How to compute peak memory of a conv op?

Hi, I am developing a diffusion model and use a vae model which is composed of some conv ops(nn.Conv3d, nn.Conv2d), when I was profiling memory usage, I find vae’s memory usage is relatively low, so simply increase batch size may not be the best choice for this workload since there is a high memory usage and a low memory usage in a vae’s forward. These memory spikes are are buffers used temporarily by convolution operators. So I want to dispatch data into different streams and use some strategies to dispatch a vae’s high memory stage in stream A while dispatch a low memory stage in stream B.
So my questions are:

  1. Why conv needs these temp buffers. How to determine the memory spike value of a Conv3d or Conv2d operation given the conv parameters and input data shape:
  2. Is there any one to do this interleave dispatch?The approach I can think of now is to manually identify the boundary between the two stages, then split one forward function into two parts and schedule them into two different streams.

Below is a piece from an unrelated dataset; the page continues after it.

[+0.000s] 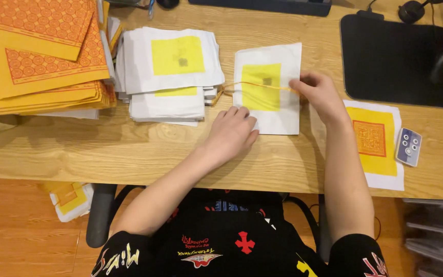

when I use torch.profile nn.Conv2d will call a cudnn conv and a aten::add_, aten::add_ is because the bias


and the cudnn conv use these kernels

So does cudnn use im2col and turn a conv op to a gemm op? So the temp buffer is im2col’s output.

I would appreciate it if someone could give me some help :)

  1. Temporary Buffers in Convolution Operations:

    • Convolution operations require temporary buffers for several reasons:
      • Edge Masks: Some implementations use edge masks that need to be stored temporarily.
      • Intermediate Results: Buffers hold intermediate results during processing, including activation values and scratch memory for layer computations.
      • Memory Optimization: Techniques such as sharing memory blocks for activation tensors and using transient tensors help to reduce the overall memory footprint.
  2. Calculating Memory Spike Values for Conv2d and Conv3d:

    • To calculate the memory spike value, consider the following steps:
      1. Understand Parameters: Analyze the input shape, kernel size, padding, stride, and other operational parameters.
      2. Size Determination: Calculate sizes for the input tensor, kernel tensor, output tensor, and any intermediate buffers.
      3. Total Memory Calculation: Sum all memory requirements, ensuring that it doesn’t exceed the available memory on the device.
  3. Strategies for Interleaving Dispatch in CUDA:

    • Implement the following approaches to manage operation dispatch:
      • Utilize CUDA Streams: Organize tasks into streams for concurrent execution.
      • Separate Data Transfers: Use different streams for data transfers and computations to avoid interference.
      • Synchronize with Events: Use events for managing synchronization across streams.
      • Allocate Pinned Host Memory: Enhance data transfer efficiency.
      • Use CUDA Graphs: Capture operations in graphs to streamline and optimize execution.
      • Implement Non-Blocking Streams: Ensure smooth execution while capturing CUDA graphs.

These insights should help you address your needs related to memory usage and operation dispatch for your diffusion model using VAE.